Silas didn't know how to respond, too mystified and overwhelmed. Humans had made themselves responsible for the fate of the darklings, and in turn the darklings would be responsible for the fate of humans. Whichever outcome, neither party would remain unscathed.
The blonde turned, looking back at the cave, then rose gracefully. There was a tension about him, almost nervous and eager.
"What is it?" Silas asked, rising.
The blonde looked to him quickly, then hurried toward the cave. Silas tried to follow him, falling behind with his knee; only a darkling would make slipping over ice look elegant. Silas made it to the cave entrance, gingerly picking through the icicles, all the while feeling that strange tension building.
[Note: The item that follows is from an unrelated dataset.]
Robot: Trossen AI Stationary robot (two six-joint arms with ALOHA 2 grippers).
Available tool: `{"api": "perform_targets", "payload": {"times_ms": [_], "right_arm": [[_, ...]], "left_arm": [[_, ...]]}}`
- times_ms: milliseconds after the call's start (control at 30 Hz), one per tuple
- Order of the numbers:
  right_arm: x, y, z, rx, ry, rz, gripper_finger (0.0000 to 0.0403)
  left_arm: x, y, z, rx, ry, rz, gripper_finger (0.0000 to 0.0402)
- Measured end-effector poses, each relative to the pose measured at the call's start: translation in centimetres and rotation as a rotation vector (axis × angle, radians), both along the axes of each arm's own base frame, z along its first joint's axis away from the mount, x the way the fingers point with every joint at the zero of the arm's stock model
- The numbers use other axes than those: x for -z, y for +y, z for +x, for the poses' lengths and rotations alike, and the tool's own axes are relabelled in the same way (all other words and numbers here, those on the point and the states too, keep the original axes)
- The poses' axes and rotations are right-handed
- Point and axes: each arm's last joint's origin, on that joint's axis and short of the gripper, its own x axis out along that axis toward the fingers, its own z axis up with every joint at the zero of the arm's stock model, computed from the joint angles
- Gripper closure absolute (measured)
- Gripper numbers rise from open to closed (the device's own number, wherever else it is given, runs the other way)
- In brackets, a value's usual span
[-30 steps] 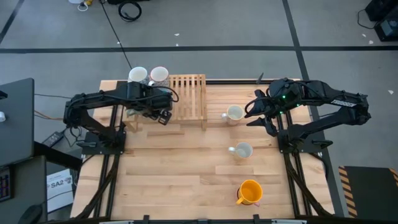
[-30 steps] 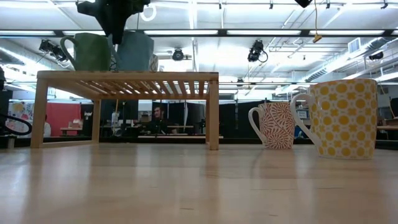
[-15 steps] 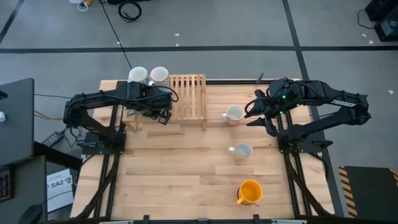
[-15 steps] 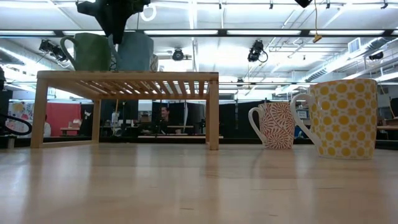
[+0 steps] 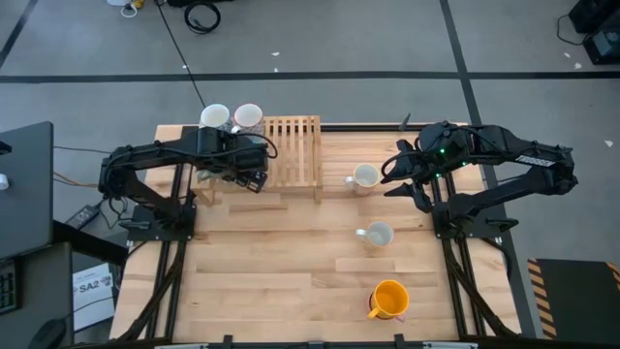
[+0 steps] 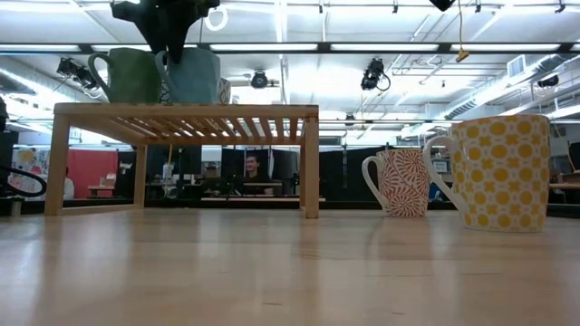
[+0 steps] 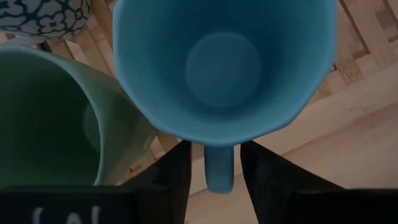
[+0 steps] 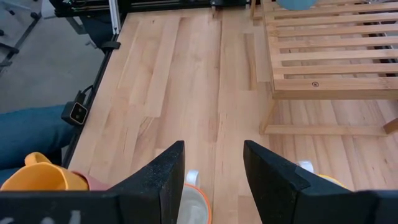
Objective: Place coffee mugs
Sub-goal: Put the white-orange patterned mug on the shelf
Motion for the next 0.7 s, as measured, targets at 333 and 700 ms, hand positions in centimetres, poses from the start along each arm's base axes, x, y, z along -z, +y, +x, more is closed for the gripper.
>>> {"api": "perform_targets", "payload": {"times_ms": [333,700], "right_arm": [[0.0,0.0,0.0,0.000,0.000,0.000,0.0233],[0.0,0.0,0.0,0.000,-0.001,0.000,0.0233]], "left_arm": [[0.0,0.0,0.0,0.006,0.000,0.000,0.0253],[-1.7,-0.3,-0.9,0.011,-0.075,0.012,0.0253]]}}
It writhed around the cavern, filling it and making it difficult for him to breathe.
The blood-haired darkling was kneeling in front of Kirian, one hand grasping the front of his robes and pulling gently like a small child. The twin darklings stood behind him like silent, dark-haired sentinels, their mismatched eyes alight. The blonde darkling had fallen beside Rathessa, leaning against her legs and tilting his head up to her absent caresses.
When Silas looked to Kirian for an explanation, he stepped back involuntarily. Kirian's power swam around him, twisting and voluminous shadows, and Silas could see those half-formed beings dipping in and out of it. His features bore a serenity and anticipation that intrigued him, kept him quiet. The blood-haired darkling reached out a hand, running fingertips tenderly along Kirian's throat; the smallest moan escaped soft lips. Then Kirian was tipping his head back, exposing his neck, and those fingers explored the dulled silver of the collar. He made a noise like a hissing snarl, calming when Kirian ran fingers through his wavy hair.
"Kirian," Silas whispered, inching forward, disturbed at the near-intoxicated looks of the fellari, "What are you doing?"
Trepidation shot through him when Kirian turned that distant, burning look on him, head still tilted back and long raven hair framing his face.
"They have waited so long. They need it," he answered in a soft voice.
'Need what?' Silas wanted to ask, but he was afraid to speak anymore. There was a danger in the atmosphere, a promise of violence should anything stop the darklings from their deed.
The blood-haired darkling rose on his knees, hair a darkest red curtain teasing among ink-black locks, and the tension rose to a hum that vibrated within Silas' bones. The darkling turned his fiery caramel eyes up to him, the golden depths heavy with a threat that frightened him, and drove his fangs into Kirian's throat.